§ **WORK TASK**
The following listing has lines to check for the word "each"; give only the number of lines that contain it.

§ **THE DATA**

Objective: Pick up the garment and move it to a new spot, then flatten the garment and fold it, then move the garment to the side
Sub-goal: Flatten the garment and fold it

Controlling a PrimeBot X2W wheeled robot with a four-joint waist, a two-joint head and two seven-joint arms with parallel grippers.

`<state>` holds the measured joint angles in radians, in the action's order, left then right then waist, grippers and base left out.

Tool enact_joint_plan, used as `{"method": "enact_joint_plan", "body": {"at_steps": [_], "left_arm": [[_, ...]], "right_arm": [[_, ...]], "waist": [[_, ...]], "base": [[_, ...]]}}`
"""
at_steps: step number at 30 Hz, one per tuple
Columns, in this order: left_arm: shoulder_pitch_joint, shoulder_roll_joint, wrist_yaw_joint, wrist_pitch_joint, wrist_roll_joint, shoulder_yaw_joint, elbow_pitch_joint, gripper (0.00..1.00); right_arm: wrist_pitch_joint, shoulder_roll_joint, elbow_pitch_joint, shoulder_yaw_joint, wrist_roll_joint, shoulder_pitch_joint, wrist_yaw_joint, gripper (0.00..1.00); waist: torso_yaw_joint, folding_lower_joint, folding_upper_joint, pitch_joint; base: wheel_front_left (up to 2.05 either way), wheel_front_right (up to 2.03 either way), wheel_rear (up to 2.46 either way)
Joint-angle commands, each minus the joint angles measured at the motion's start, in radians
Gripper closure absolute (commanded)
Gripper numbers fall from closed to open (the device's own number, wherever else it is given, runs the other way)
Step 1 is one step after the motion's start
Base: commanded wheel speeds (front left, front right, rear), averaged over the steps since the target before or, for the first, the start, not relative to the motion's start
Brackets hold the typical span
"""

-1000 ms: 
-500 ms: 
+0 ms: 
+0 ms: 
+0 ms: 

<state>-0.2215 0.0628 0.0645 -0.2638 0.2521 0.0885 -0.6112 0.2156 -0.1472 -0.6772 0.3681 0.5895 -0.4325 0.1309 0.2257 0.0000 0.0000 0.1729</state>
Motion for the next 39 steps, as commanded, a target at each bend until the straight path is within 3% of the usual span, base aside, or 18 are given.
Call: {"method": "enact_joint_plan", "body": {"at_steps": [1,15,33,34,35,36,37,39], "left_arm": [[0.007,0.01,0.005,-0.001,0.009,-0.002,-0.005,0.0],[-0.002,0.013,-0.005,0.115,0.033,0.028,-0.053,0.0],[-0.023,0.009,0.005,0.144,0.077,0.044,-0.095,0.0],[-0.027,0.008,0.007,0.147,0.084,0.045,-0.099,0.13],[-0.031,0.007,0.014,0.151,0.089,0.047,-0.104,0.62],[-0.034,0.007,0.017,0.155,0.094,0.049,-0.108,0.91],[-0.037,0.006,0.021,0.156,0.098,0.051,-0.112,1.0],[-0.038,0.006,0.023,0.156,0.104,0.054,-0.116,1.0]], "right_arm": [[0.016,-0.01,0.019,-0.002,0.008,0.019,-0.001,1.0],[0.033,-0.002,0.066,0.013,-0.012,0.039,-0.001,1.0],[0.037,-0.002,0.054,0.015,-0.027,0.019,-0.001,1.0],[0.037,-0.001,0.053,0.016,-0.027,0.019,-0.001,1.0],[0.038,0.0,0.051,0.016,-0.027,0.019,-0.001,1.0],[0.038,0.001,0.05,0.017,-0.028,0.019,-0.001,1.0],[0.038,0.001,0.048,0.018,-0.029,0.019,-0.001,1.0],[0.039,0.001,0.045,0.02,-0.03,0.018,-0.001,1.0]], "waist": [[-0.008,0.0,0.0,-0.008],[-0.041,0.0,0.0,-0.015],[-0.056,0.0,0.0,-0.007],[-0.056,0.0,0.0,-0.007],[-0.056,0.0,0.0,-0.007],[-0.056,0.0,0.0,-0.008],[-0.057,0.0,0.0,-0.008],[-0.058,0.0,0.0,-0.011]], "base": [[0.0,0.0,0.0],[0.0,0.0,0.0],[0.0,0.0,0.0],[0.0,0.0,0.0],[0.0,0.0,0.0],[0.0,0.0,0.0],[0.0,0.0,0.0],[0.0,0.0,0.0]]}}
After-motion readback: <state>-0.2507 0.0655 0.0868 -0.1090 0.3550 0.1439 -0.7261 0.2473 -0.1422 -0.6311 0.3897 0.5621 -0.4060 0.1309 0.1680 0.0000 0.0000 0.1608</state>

§ **SOLUTION BELOW**
2